> _Exercise aim_:
Gather all lines in the data that hold the string "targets".

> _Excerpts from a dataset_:
==========

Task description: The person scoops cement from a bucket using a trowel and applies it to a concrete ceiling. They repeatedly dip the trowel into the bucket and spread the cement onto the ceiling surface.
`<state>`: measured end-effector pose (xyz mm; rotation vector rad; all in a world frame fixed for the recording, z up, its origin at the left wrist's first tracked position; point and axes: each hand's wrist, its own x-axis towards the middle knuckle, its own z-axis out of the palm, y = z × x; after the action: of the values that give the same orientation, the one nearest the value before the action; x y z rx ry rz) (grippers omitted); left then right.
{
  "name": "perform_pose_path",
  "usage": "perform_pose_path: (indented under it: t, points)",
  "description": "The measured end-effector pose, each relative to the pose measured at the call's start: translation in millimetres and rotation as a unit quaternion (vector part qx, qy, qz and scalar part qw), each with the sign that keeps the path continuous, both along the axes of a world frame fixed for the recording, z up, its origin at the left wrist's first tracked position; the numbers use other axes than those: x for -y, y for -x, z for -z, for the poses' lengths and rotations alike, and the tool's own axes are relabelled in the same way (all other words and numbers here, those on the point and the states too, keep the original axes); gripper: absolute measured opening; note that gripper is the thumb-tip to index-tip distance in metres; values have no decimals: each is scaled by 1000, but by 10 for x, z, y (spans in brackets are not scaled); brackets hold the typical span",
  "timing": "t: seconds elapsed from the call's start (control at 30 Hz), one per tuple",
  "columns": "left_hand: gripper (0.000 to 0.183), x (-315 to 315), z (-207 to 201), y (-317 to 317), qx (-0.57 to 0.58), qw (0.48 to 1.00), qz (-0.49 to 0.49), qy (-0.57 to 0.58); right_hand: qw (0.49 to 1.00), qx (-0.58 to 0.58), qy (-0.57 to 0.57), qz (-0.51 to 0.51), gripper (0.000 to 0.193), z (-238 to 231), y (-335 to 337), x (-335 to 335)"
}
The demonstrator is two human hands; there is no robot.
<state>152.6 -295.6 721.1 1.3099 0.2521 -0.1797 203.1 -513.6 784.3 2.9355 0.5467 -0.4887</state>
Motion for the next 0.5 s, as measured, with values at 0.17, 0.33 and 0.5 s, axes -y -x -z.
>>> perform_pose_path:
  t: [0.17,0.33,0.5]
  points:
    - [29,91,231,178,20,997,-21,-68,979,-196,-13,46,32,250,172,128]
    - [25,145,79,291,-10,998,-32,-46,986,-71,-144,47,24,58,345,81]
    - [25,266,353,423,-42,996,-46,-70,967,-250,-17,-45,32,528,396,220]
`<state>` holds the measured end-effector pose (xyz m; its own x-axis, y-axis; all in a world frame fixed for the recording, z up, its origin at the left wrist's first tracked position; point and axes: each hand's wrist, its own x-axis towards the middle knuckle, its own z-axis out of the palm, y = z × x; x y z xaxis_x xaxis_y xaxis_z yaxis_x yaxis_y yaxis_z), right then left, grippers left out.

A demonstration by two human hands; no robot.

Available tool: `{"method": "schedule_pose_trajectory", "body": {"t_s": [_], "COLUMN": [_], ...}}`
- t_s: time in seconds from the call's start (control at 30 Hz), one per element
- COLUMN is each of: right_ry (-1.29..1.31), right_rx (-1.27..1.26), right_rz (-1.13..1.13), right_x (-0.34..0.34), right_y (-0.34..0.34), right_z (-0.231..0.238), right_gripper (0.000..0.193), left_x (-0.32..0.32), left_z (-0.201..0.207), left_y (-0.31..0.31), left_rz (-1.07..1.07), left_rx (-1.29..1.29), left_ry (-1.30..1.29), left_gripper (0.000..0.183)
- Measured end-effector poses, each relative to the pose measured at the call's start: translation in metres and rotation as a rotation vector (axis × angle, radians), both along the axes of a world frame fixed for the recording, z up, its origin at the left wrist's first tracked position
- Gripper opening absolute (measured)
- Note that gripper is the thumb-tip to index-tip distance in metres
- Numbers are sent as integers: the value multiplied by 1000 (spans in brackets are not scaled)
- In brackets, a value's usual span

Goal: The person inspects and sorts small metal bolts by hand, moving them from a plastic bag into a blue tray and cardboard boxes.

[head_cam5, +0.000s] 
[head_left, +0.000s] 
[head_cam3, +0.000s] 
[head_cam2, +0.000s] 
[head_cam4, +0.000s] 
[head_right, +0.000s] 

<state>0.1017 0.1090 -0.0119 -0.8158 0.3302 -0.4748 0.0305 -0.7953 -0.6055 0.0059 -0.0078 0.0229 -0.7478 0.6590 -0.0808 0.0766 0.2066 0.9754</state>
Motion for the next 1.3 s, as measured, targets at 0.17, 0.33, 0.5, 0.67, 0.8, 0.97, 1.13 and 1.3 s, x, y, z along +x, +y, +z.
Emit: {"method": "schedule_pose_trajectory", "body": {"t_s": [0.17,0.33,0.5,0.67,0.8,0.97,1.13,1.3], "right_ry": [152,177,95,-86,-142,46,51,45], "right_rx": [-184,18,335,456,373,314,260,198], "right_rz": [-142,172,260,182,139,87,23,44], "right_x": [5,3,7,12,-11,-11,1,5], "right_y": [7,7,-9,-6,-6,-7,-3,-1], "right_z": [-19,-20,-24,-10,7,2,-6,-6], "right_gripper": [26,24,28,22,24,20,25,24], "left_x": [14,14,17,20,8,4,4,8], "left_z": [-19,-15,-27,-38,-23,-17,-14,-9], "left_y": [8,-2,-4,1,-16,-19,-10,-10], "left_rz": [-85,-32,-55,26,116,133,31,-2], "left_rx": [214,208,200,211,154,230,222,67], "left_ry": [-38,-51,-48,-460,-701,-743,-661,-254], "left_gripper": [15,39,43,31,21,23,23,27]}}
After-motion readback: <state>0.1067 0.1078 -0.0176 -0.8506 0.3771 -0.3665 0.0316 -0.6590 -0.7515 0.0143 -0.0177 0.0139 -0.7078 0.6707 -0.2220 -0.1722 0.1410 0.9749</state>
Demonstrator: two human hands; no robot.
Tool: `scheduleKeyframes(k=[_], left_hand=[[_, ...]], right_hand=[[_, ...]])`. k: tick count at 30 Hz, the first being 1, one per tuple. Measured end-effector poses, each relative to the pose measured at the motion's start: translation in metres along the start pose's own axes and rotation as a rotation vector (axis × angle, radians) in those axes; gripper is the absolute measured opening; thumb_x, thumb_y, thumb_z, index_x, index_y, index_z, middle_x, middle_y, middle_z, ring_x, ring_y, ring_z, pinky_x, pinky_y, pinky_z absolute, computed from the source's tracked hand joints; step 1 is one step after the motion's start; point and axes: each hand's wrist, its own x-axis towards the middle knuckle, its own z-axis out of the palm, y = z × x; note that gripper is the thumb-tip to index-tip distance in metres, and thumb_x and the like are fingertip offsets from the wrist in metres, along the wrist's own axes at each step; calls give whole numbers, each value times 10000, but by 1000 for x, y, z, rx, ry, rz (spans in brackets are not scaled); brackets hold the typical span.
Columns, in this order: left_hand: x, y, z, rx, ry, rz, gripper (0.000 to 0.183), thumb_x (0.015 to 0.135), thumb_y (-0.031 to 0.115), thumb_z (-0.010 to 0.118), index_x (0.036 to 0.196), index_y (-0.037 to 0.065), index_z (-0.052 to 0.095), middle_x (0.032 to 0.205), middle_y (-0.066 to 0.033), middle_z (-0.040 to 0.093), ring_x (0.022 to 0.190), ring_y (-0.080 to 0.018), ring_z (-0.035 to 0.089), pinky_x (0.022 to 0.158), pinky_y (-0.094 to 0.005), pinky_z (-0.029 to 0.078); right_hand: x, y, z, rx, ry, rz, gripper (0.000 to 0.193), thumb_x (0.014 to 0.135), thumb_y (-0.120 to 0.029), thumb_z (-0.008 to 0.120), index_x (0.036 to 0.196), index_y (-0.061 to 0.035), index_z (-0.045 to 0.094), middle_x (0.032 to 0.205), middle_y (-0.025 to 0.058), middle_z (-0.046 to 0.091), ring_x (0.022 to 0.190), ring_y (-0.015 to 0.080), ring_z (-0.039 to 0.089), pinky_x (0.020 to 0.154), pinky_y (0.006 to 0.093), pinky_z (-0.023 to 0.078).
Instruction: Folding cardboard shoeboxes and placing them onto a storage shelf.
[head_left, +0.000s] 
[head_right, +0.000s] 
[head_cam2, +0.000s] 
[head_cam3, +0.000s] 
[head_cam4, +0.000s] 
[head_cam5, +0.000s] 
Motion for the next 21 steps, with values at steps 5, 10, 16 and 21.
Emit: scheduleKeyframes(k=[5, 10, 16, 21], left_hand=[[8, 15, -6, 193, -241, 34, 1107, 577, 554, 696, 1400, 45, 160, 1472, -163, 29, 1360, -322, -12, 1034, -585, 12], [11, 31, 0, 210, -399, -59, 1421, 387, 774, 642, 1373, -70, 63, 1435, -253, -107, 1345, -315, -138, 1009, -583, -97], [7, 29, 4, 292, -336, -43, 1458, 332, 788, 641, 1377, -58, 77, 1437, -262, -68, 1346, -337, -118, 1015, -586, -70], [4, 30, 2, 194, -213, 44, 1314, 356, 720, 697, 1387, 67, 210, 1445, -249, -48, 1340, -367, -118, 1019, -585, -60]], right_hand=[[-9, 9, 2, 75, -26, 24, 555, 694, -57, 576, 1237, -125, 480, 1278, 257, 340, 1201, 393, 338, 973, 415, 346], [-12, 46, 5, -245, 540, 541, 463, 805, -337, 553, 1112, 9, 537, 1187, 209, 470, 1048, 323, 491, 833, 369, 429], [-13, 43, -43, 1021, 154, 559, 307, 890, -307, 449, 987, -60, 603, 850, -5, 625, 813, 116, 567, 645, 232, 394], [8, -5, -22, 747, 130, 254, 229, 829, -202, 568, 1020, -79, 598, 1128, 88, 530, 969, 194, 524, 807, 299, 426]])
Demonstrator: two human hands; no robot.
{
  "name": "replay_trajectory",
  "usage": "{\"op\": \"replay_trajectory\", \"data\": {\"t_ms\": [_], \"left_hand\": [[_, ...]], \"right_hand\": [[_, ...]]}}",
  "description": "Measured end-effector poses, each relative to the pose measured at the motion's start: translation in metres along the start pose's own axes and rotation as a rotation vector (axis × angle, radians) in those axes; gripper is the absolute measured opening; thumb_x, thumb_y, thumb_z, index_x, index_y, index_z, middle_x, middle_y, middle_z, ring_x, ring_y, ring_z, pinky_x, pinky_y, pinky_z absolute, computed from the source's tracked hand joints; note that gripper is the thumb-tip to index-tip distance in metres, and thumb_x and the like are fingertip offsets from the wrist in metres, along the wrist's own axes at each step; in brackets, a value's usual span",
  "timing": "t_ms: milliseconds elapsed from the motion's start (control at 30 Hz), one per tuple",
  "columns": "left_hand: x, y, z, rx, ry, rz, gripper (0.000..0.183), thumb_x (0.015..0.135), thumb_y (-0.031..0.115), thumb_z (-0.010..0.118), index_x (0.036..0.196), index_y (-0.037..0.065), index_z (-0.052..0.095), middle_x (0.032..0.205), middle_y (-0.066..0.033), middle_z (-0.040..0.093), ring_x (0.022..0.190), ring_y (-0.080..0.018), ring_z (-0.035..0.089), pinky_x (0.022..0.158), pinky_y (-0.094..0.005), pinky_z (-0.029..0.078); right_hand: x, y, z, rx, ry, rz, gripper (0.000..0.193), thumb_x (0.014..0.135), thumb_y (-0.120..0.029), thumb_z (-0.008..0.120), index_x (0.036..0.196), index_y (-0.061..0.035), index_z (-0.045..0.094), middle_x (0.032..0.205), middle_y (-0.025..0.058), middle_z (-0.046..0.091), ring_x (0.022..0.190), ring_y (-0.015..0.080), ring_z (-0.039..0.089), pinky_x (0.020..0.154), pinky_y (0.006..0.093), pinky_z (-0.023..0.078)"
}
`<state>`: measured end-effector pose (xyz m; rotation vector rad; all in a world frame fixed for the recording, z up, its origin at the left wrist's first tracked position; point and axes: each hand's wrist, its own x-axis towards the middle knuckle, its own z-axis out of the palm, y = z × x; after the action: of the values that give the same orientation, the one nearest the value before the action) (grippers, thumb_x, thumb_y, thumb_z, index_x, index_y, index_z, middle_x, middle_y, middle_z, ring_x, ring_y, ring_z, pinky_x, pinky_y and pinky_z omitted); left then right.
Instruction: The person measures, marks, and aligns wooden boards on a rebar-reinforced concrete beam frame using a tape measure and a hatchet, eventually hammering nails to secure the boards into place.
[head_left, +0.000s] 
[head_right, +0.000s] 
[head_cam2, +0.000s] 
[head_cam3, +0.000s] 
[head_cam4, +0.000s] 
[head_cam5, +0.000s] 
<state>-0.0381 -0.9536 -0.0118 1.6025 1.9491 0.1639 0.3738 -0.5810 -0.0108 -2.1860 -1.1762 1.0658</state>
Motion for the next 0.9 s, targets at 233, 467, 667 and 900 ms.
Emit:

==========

> _Response area_:
Motion for the next 1.3 s, as measured, targets at 0.17, 0.33, 0.5, 0.67, 0.8, 0.97, 1.13 and 1.3 s, x, y, z along +x, +y, +z.
Motion for the next 0.9 s, targets at 233, 467, 667 and 900 ms.

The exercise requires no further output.